Build for on-chain natives or mask crypto entirely
If you’re a startup building a crypto consumer application, you should either (a) build for on-chain natives or (b) mask crypto entirely.
Build for on-chain natives
There are only ~400k active on-chain users right now, and fewer when you consider how many of them are using multiple wallets. What these users care about, interact with, and want to do, should far outweigh the “middling” interest of crypto curious folks. Startups need to solve hair-on-fire problems and on-chain natives are the only ones who care and use crypto with enough frequency right now to give you the signal necessary that you’re on the right path.
If you solve a hair-on-fire problem for current on-chain users, you might still fail because this group doesn’t grow or you can’t charge them enough. But if you don’t build for them, you definitely will fail because they’re the only ones willing to try new things right now.

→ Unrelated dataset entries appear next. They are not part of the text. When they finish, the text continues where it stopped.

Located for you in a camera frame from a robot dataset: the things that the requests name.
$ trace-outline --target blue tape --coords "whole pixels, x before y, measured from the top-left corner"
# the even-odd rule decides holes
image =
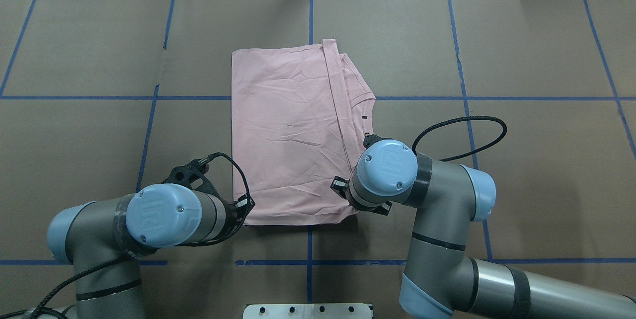
[[[314,265],[406,265],[401,259],[314,260]]]
[[[157,99],[162,101],[229,101],[229,95],[160,95]]]
[[[237,260],[234,262],[238,267],[250,265],[307,265],[304,259],[299,260]]]
[[[140,265],[168,265],[167,260],[140,260]],[[9,259],[0,260],[0,265],[68,265],[56,260]]]
[[[149,95],[3,95],[0,99],[14,100],[88,100],[88,101],[139,101],[151,100]]]
[[[314,260],[314,227],[307,226],[307,303],[313,303],[313,268],[312,262]]]
[[[153,128],[153,121],[155,119],[155,108],[157,107],[157,96],[159,95],[159,84],[155,86],[155,94],[153,95],[153,103],[150,106],[150,117],[148,117],[148,127],[146,127],[146,138],[144,140],[144,149],[141,152],[141,164],[139,165],[139,176],[137,176],[137,187],[135,192],[141,190],[141,179],[144,177],[144,170],[146,168],[146,155],[148,154],[148,142],[150,141],[150,131]]]
[[[31,0],[31,6],[29,7],[29,11],[27,12],[27,16],[22,24],[22,29],[20,30],[20,35],[18,36],[18,40],[15,43],[15,47],[13,48],[13,54],[11,54],[11,59],[9,60],[9,65],[6,67],[6,72],[4,72],[4,78],[2,79],[2,85],[0,85],[0,95],[4,93],[4,88],[6,87],[6,82],[9,81],[9,75],[11,74],[11,68],[13,68],[13,62],[15,61],[15,57],[18,55],[18,49],[20,49],[20,44],[22,43],[22,38],[24,36],[24,32],[27,31],[27,26],[29,25],[29,20],[31,18],[31,14],[33,13],[33,9],[36,6],[37,0]]]
[[[172,23],[172,11],[174,0],[170,0],[170,10],[168,11],[168,22],[165,24],[165,38],[163,39],[163,49],[168,49],[168,36],[170,35],[170,24]]]
[[[618,99],[618,92],[616,91],[616,86],[614,85],[614,79],[612,78],[612,73],[609,71],[609,66],[607,65],[605,52],[603,52],[603,47],[601,47],[600,40],[598,40],[598,34],[596,31],[596,27],[594,25],[594,20],[592,19],[592,15],[590,13],[590,6],[588,5],[588,0],[583,0],[583,4],[585,6],[585,13],[588,15],[588,20],[590,21],[590,28],[594,36],[594,41],[596,41],[597,43],[597,49],[598,49],[598,54],[600,54],[600,60],[603,63],[603,68],[605,68],[607,81],[609,81],[609,86],[612,89],[612,94],[614,95],[614,99],[616,100],[616,107],[618,108],[618,113],[621,116],[623,128],[625,129],[625,134],[627,135],[627,141],[629,142],[630,148],[632,149],[632,155],[634,156],[634,159],[636,159],[636,145],[634,145],[634,138],[632,136],[632,132],[630,131],[629,124],[627,124],[627,119],[625,118],[625,113],[623,112],[623,106],[621,105],[621,102]]]
[[[309,44],[314,44],[314,0],[309,0]]]
[[[152,100],[152,95],[0,95],[6,100]],[[157,100],[166,101],[229,101],[229,95],[159,95]],[[425,96],[378,96],[379,101],[616,101],[615,97],[457,97],[446,95]],[[636,97],[618,97],[620,101],[636,101]]]
[[[586,263],[636,263],[636,258],[523,258],[490,259],[496,264],[586,264]]]

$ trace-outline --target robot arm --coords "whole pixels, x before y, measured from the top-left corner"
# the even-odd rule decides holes
[[[331,187],[357,210],[388,214],[391,202],[417,208],[400,304],[419,319],[454,310],[502,319],[636,319],[636,302],[464,255],[471,221],[495,204],[485,172],[433,160],[404,143],[366,142],[349,181]]]
[[[216,244],[240,229],[254,202],[247,188],[247,194],[233,203],[220,198],[204,176],[207,163],[216,156],[225,154],[175,167],[164,183],[137,194],[69,208],[53,219],[47,233],[49,249],[58,261],[73,264],[76,274],[122,258],[77,280],[79,318],[143,319],[136,259],[159,248]],[[193,189],[196,179],[204,183]]]

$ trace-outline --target coiled black cable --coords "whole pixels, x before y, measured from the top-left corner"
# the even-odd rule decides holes
[[[420,140],[422,140],[423,136],[425,136],[428,133],[431,133],[431,131],[434,131],[435,129],[439,129],[441,127],[449,126],[450,124],[459,123],[459,122],[470,122],[471,120],[488,120],[490,122],[498,123],[501,126],[501,134],[499,134],[497,139],[493,140],[492,142],[484,145],[483,147],[481,147],[479,149],[475,149],[474,151],[470,151],[470,152],[467,152],[465,154],[461,154],[461,155],[458,155],[458,156],[451,156],[450,158],[440,159],[439,161],[451,161],[451,160],[457,160],[457,159],[461,159],[461,158],[466,158],[467,156],[471,156],[472,154],[477,154],[477,153],[479,153],[481,151],[484,151],[484,150],[492,147],[493,145],[499,143],[504,138],[504,136],[506,136],[506,133],[508,131],[506,123],[504,123],[504,121],[501,120],[500,118],[489,117],[489,116],[486,116],[486,115],[476,115],[476,116],[472,116],[472,117],[454,118],[454,119],[447,120],[445,122],[441,122],[441,123],[435,124],[434,126],[428,127],[427,129],[422,131],[422,133],[420,133],[417,136],[417,138],[415,138],[415,141],[413,141],[413,145],[411,146],[411,150],[413,151],[414,154],[417,155],[417,153],[415,151],[415,149],[417,147],[417,143],[419,143]]]
[[[44,299],[42,299],[42,301],[38,304],[38,306],[35,307],[33,312],[30,313],[29,319],[36,319],[37,317],[39,317],[42,314],[53,315],[54,317],[57,317],[58,319],[67,319],[66,315],[58,312],[57,310],[53,310],[51,308],[46,308],[45,305],[58,292],[60,292],[62,289],[64,289],[64,287],[66,287],[67,285],[73,283],[74,281],[77,281],[78,279],[80,279],[82,277],[88,276],[91,273],[100,271],[101,269],[104,269],[106,267],[110,267],[111,265],[115,265],[115,264],[120,264],[122,262],[126,262],[127,260],[132,260],[132,258],[130,258],[129,256],[121,256],[120,258],[117,258],[117,259],[114,259],[114,260],[110,260],[108,262],[104,262],[102,264],[96,265],[95,267],[89,268],[89,269],[87,269],[84,272],[80,272],[78,274],[75,274],[75,276],[72,276],[69,279],[63,281],[57,287],[55,287],[51,292],[49,292],[49,294],[47,294],[44,297]],[[7,318],[10,318],[10,317],[15,317],[17,315],[23,315],[26,312],[27,312],[27,310],[20,310],[18,312],[13,312],[13,313],[5,314],[5,315],[0,315],[0,319],[7,319]]]

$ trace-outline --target folded t-shirt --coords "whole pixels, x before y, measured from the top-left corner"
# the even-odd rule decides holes
[[[375,96],[335,40],[232,54],[232,157],[256,206],[248,225],[334,224],[356,213],[329,187],[373,133]],[[234,198],[245,193],[234,173]]]

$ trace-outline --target blue tape grid line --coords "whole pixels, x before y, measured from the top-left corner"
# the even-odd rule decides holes
[[[168,265],[167,260],[140,260],[140,265]],[[39,259],[8,259],[0,260],[0,265],[70,265],[60,263],[56,260]]]
[[[609,82],[609,86],[612,89],[612,94],[614,95],[614,100],[616,101],[616,107],[618,107],[618,113],[621,116],[621,120],[623,122],[623,128],[625,129],[625,133],[627,134],[627,141],[630,143],[630,148],[632,148],[632,155],[634,155],[634,159],[636,159],[636,146],[634,146],[634,138],[632,137],[632,132],[630,131],[630,127],[627,124],[627,119],[625,119],[623,106],[621,106],[621,102],[618,98],[618,92],[616,91],[616,86],[614,85],[614,79],[612,78],[612,73],[609,71],[609,66],[607,65],[605,52],[603,52],[603,47],[601,47],[600,40],[598,40],[598,34],[596,31],[596,27],[594,25],[594,20],[592,19],[592,15],[590,13],[590,5],[588,5],[588,0],[583,0],[583,4],[585,6],[585,13],[588,15],[588,20],[590,21],[590,28],[594,36],[594,41],[596,41],[597,43],[597,49],[598,49],[598,54],[600,55],[600,60],[603,63],[603,68],[605,68],[607,81]]]
[[[314,0],[309,0],[309,44],[314,44]],[[307,226],[307,303],[313,303],[314,228]]]
[[[155,94],[153,95],[153,103],[150,106],[150,116],[148,117],[148,127],[146,127],[146,138],[144,140],[144,149],[141,152],[141,163],[139,165],[139,176],[137,176],[137,187],[135,192],[141,190],[141,179],[144,177],[146,168],[146,155],[148,154],[148,143],[150,142],[150,132],[153,130],[153,121],[155,120],[155,108],[157,107],[157,97],[159,95],[159,84],[155,86]]]
[[[502,258],[492,259],[488,262],[496,264],[636,264],[636,258]],[[140,260],[141,265],[168,265],[167,260]],[[0,265],[66,265],[56,260],[0,260]],[[264,265],[302,265],[306,266],[306,260],[237,260],[237,267],[264,266]],[[312,260],[312,265],[406,265],[406,260]]]
[[[163,49],[168,49],[168,36],[170,35],[170,24],[172,23],[172,11],[174,0],[170,0],[170,10],[168,11],[168,22],[165,24],[165,38],[163,39]]]
[[[486,261],[496,264],[593,264],[636,263],[636,258],[493,258]],[[306,260],[237,260],[238,267],[261,265],[308,265]],[[406,265],[402,259],[361,260],[312,260],[312,265]]]
[[[152,95],[0,95],[5,100],[87,100],[139,101],[152,100]],[[159,95],[160,101],[229,101],[229,95]],[[636,97],[483,97],[483,96],[377,96],[379,101],[636,101]]]
[[[31,0],[31,6],[29,7],[29,12],[27,12],[27,16],[24,19],[24,23],[22,24],[22,30],[20,30],[20,35],[18,36],[18,40],[15,43],[15,47],[13,48],[13,54],[11,54],[9,65],[6,68],[6,72],[4,73],[4,78],[2,79],[2,85],[0,85],[0,95],[4,93],[6,82],[9,81],[9,75],[11,74],[11,68],[13,68],[13,62],[15,61],[15,57],[18,55],[18,49],[20,49],[20,43],[22,43],[24,32],[27,31],[27,26],[29,25],[29,20],[31,18],[31,14],[33,13],[33,9],[36,6],[36,1],[37,0]]]
[[[453,12],[453,0],[448,0],[448,13],[450,14],[450,25],[453,31],[453,42],[455,43],[455,57],[457,58],[457,71],[459,72],[459,79],[462,88],[462,98],[464,102],[464,114],[466,117],[470,117],[470,109],[468,108],[468,93],[466,92],[466,82],[464,80],[464,68],[462,62],[459,59],[459,41],[457,40],[457,27],[455,26],[455,13]],[[468,127],[468,139],[471,144],[471,151],[475,150],[475,137],[473,136],[473,125],[471,122],[466,122]],[[479,162],[477,161],[477,154],[473,154],[473,167],[479,170]],[[492,248],[490,246],[490,233],[488,231],[488,220],[482,222],[484,244],[486,246],[486,255],[488,260],[492,260]]]

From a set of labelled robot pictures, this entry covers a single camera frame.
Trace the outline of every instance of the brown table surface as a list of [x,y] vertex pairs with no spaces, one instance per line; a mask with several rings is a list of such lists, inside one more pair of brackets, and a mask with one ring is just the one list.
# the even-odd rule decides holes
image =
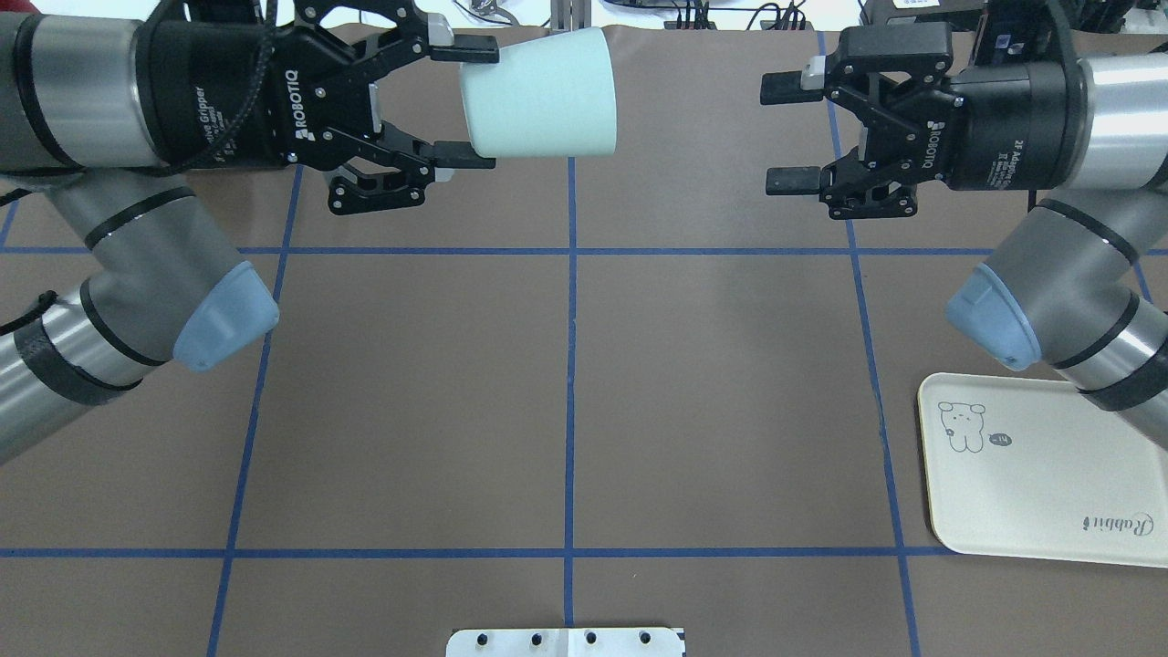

And if you serve the needs of on-chain natives well, you can take the bet they’ll directly or indirectly bring others in via word of mouth. A non or barely active crypto user won’t care about your marketing (in fact they’ll think it's a scam), but he or she will if their degen friend talks about it all the time and pulls them in. And you’ll be ready and waiting to serve this newly minted on-chain native.
What does this mean tactically? It’s okay to have onboarding specific to natives and assume your end customer knows some of the relevant jargon. Have Metamask as the default. Lean into the degeneracy at times. Just don’t go overboard and forget that (your target) on-chain native audience still needs to understand it too - I’ve seen gigabrain protocols that no one can explain or are too complicated to use. The Dimwit barbell meme still applies to this native audience.
Mask crypto completely
There are a lot of cases where crypto is just a backend tool to solve your customer’s problems. In this case, you should just mask 100% of crypto until absolutely necessary. And if crypto doesn’t solve your customer’s problem, don’t hesitate to remove it entirely. Don’t fall in the trap of SISP’ing (solution in search of a problem).
Reddit NFTs did this well - their customers just wanted avatars and then later these users discovered they were actually NFTs and could be supercharged by crypto liquidity. Reddit built a wallet-less, fiat purchase experience with real utility and didn’t mention anything about NFTs or crypto. The users then independently “graduated” and went through onerous hoops to onboard themselves to NFT marketplaces when they were ready.
Role of Incumbents
The advice above is only if you’re a startup. It’s trickier when you’re a crypto “incumbent” with existing PMF and a sustainable business model. The pressure changes to be TAM expanding while protecting your core, instead of developing a wedge and finding PMF.
Even in this case I would caution trying to force a market to happen - historically this occurs when smaller and nimbler startups try crazy things. Instead a better approach would be to provide a platform to highlight interesting projects (ex. drops platform for NFTs, dapp stores, new tokens, etc) and give broader distribution to these new projects to quickly see what resonates with mainstream audiences.